• [EXERCISE BRIEF]:
Line by line, copy the data below exactly.

• [DATASET SECTION]:
■ ■ ■ ■
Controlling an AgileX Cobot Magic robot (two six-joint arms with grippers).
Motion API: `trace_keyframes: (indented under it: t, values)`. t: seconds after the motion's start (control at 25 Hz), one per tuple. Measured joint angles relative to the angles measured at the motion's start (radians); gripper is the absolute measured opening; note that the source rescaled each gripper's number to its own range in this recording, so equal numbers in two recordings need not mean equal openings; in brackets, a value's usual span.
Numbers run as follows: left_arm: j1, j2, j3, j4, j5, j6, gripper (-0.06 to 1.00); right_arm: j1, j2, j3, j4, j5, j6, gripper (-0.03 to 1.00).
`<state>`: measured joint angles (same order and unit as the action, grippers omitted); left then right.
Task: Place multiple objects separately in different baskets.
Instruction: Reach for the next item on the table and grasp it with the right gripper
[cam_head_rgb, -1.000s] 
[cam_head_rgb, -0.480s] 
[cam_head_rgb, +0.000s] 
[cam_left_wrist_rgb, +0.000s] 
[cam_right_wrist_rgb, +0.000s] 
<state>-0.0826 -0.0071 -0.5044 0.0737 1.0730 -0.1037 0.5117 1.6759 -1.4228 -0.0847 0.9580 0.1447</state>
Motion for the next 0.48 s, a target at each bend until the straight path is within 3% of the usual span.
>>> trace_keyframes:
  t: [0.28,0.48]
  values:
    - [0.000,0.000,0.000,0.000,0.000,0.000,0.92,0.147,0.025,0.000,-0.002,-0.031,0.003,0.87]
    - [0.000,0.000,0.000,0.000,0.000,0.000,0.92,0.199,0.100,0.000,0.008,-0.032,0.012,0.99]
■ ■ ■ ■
• [THE ANSWER]:
Controlling an AgileX Cobot Magic robot (two six-joint arms with grippers).
Motion API: `trace_keyframes: (indented under it: t, values)`. t: seconds after the motion's start (control at 25 Hz), one per tuple. Measured joint angles relative to the angles measured at the motion's start (radians); gripper is the absolute measured opening; note that the source rescaled each gripper's number to its own range in this recording, so equal numbers in two recordings need not mean equal openings; in brackets, a value's usual span.
Numbers run as follows: left_arm: j1, j2, j3, j4, j5, j6, gripper (-0.06 to 1.00); right_arm: j1, j2, j3, j4, j5, j6, gripper (-0.03 to 1.00).
`<state>`: measured joint angles (same order and unit as the action, grippers omitted); left then right.
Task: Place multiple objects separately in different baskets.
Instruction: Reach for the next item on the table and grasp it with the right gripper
[cam_head_rgb, -1.000s] 
[cam_head_rgb, -0.480s] 
[cam_head_rgb, +0.000s] 
[cam_left_wrist_rgb, +0.000s] 
[cam_right_wrist_rgb, +0.000s] 
<state>-0.0826 -0.0071 -0.5044 0.0737 1.0730 -0.1037 0.5117 1.6759 -1.4228 -0.0847 0.9580 0.1447</state>
Motion for the next 0.48 s, a target at each bend until the straight path is within 3% of the usual span.
>>> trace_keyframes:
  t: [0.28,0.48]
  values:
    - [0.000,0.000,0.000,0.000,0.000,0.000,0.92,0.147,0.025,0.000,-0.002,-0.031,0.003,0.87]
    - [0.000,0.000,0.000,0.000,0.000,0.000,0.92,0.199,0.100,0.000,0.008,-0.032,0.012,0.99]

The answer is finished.